Exact repetition is the task: copy every entry below.
------ SUPPLIED INFORMATION
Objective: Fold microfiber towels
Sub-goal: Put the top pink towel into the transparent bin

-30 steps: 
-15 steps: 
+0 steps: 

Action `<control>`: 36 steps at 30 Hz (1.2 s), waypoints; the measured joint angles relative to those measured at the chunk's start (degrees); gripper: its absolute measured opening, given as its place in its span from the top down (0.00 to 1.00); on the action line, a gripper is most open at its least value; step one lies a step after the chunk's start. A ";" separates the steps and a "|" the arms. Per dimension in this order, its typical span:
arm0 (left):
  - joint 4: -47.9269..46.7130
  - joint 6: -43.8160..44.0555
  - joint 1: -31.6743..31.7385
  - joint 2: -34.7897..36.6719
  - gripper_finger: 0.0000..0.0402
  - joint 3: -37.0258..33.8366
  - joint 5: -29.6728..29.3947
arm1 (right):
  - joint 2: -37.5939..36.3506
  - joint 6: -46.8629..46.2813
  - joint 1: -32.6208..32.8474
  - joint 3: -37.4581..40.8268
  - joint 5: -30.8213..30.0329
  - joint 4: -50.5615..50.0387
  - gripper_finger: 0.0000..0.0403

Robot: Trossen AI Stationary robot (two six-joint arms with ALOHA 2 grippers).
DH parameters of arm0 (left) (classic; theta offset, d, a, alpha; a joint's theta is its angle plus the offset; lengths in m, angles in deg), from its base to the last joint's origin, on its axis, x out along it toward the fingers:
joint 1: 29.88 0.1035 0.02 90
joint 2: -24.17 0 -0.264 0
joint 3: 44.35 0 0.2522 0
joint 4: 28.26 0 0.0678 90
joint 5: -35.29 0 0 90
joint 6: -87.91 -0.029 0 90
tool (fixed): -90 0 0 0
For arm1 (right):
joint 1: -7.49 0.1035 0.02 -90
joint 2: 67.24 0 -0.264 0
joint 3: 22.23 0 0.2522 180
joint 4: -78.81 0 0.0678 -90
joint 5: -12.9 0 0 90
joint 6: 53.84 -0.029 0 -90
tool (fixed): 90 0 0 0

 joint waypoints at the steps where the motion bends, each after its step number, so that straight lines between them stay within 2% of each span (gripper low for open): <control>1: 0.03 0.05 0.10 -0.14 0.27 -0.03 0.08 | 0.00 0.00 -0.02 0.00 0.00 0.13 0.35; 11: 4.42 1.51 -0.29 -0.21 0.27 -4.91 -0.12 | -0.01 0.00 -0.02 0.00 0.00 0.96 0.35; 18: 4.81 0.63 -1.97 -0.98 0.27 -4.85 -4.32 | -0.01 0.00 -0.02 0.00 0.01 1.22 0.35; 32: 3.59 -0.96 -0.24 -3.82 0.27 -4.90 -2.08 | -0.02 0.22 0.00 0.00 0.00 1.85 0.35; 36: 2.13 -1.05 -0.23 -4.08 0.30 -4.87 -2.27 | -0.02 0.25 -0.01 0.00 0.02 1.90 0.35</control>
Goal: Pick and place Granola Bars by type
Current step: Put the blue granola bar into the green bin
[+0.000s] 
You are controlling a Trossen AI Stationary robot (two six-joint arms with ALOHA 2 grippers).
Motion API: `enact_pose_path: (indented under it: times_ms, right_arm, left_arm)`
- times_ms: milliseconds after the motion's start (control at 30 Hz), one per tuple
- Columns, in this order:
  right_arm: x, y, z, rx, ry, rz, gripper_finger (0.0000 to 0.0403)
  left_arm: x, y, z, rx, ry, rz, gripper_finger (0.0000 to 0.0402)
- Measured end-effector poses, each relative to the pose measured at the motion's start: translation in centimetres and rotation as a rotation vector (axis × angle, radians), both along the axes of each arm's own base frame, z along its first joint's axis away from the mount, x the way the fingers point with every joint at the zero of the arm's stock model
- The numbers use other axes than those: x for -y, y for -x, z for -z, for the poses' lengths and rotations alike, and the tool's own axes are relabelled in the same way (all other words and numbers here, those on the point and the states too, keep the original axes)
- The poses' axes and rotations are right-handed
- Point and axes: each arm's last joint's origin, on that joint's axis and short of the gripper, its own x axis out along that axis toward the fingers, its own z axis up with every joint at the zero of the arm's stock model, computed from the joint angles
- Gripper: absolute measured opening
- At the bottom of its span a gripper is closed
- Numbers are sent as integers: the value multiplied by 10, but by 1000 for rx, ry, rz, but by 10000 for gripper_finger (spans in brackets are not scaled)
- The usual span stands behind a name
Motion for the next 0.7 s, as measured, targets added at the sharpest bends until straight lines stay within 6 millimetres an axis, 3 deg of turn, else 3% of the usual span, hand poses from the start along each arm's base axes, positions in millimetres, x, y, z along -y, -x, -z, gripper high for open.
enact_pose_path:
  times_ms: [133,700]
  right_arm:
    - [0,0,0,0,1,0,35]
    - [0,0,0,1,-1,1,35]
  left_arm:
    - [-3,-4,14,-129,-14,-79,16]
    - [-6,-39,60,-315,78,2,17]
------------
• **WRITTEN ANSWER**
Objective: Fold microfiber towels
Sub-goal: Put the top pink towel into the transparent bin

-30 steps: 
-15 steps: 
+0 steps: 

Action `<control>`: 36 steps at 30 Hz (1.2 s), waypoints; the measured joint angles relative to those measured at the chunk's start (degrees); gripper: its absolute measured opening, given as its place in its span from the top down (0.00 to 1.00); on the action line, a gripper is most open at its least value; step one lies a step after the chunk's start. A ";" separates the steps and a "|" the arms. Per dimension in this order, its typical span:
arm0 (left):
  - joint 4: -47.9269..46.7130
  - joint 6: -43.8160..44.0555
  - joint 1: -31.6743..31.7385
  - joint 2: -34.7897..36.6719
  - gripper_finger: 0.0000..0.0402
  - joint 3: -37.0258..33.8366
  - joint 5: -29.6728..29.3947
arm1 (right):
  - joint 2: -37.5939..36.3506
  - joint 6: -46.8629..46.2813
  - joint 1: -32.6208..32.8474
  - joint 3: -37.4581..40.8268
  - joint 5: -30.8213..30.0329
  - joint 4: -50.5615..50.0387
  - gripper_finger: 0.0000..0.0403

Robot: Trossen AI Stationary robot (two six-joint arms with ALOHA 2 grippers).
DH parameters of arm0 (left) (classic; theta offset, d, a, alpha; a joint's theta is its angle plus the offset; lengths in m, angles in deg), from its base to the last joint's origin, on its axis, x out along it toward the fingers:
joint 1: 29.88 0.1035 0.02 90
joint 2: -24.17 0 -0.264 0
joint 3: 44.35 0 0.2522 0
joint 4: 28.26 0 0.0678 90
joint 5: -35.29 0 0 90
joint 6: -87.91 -0.029 0 90
tool (fixed): -90 0 0 0
For arm1 (right):
joint 1: -7.49 0.1035 0.02 -90
joint 2: 67.24 0 -0.264 0
joint 3: 22.23 0 0.2522 180
joint 4: -78.81 0 0.0678 -90
joint 5: -12.9 0 0 90
joint 6: 53.84 -0.029 0 -90
tool (fixed): 90 0 0 0

 joint waypoints at the steps where the motion bends, each after its step number, so that straight lines between them stay within 2% of each span (gripper low for open): <control>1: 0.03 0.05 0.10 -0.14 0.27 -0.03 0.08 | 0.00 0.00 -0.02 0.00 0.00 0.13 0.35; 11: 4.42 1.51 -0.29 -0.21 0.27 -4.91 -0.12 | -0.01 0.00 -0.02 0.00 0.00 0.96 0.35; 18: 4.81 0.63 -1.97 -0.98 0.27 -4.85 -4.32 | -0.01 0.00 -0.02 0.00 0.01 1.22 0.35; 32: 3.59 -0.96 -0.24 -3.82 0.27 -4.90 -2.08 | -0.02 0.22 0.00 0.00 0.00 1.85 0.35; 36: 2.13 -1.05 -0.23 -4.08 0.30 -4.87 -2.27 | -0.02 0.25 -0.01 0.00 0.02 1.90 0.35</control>
Goal: Pick and place Granola Bars by type
Current step: Put the blue granola bar into the green bin
[+0.000s] 
You are controlling a Trossen AI Stationary robot (two six-joint arms with ALOHA 2 grippers).
Motion API: `enact_pose_path: (indented under it: times_ms, right_arm, left_arm)`
- times_ms: milliseconds after the motion's start (control at 30 Hz), one per tuple
- Columns, in this order:
  right_arm: x, y, z, rx, ry, rz, gripper_finger (0.0000 to 0.0403)
  left_arm: x, y, z, rx, ry, rz, gripper_finger (0.0000 to 0.0402)
- Measured end-effector poses, each relative to the pose measured at the motion's start: translation in centimetres and rotation as a rotation vector (axis × angle, radians), both along the axes of each arm's own base frame, z along its first joint's axis away from the mount, x the way the fingers point with every joint at the zero of the arm's stock model
- The numbers use other axes than those: x for -y, y for -x, z for -z, for the poses' lengths and rotations alike, and the tool's own axes are relabelled in the same way (all other words and numbers here, those on the point and the states too, keep the original axes)
- The poses' axes and rotations are right-handed
- Point and axes: each arm's last joint's origin, on that joint's axis and short of the gripper, its own x axis out along that axis toward the fingers, its own z axis up with every joint at the zero of the arm's stock model, computed from the joint angles
- Gripper: absolute measured opening
- At the bottom of its span a gripper is closed
- Numbers are sent as integers: the value multiplied by 10, but by 1000 for rx, ry, rz, but by 10000 for gripper_finger (spans in brackets are not scaled)
- The usual span stands behind a name
Motion for the next 0.7 s, as measured, targets added at the sharpest bends until straight lines stay within 6 millimetres an axis, 3 deg of turn, else 3% of the usual span, hand poses from the start along each arm's base axes, positions in millimetres, x, y, z along -y, -x, -z, gripper high for open.
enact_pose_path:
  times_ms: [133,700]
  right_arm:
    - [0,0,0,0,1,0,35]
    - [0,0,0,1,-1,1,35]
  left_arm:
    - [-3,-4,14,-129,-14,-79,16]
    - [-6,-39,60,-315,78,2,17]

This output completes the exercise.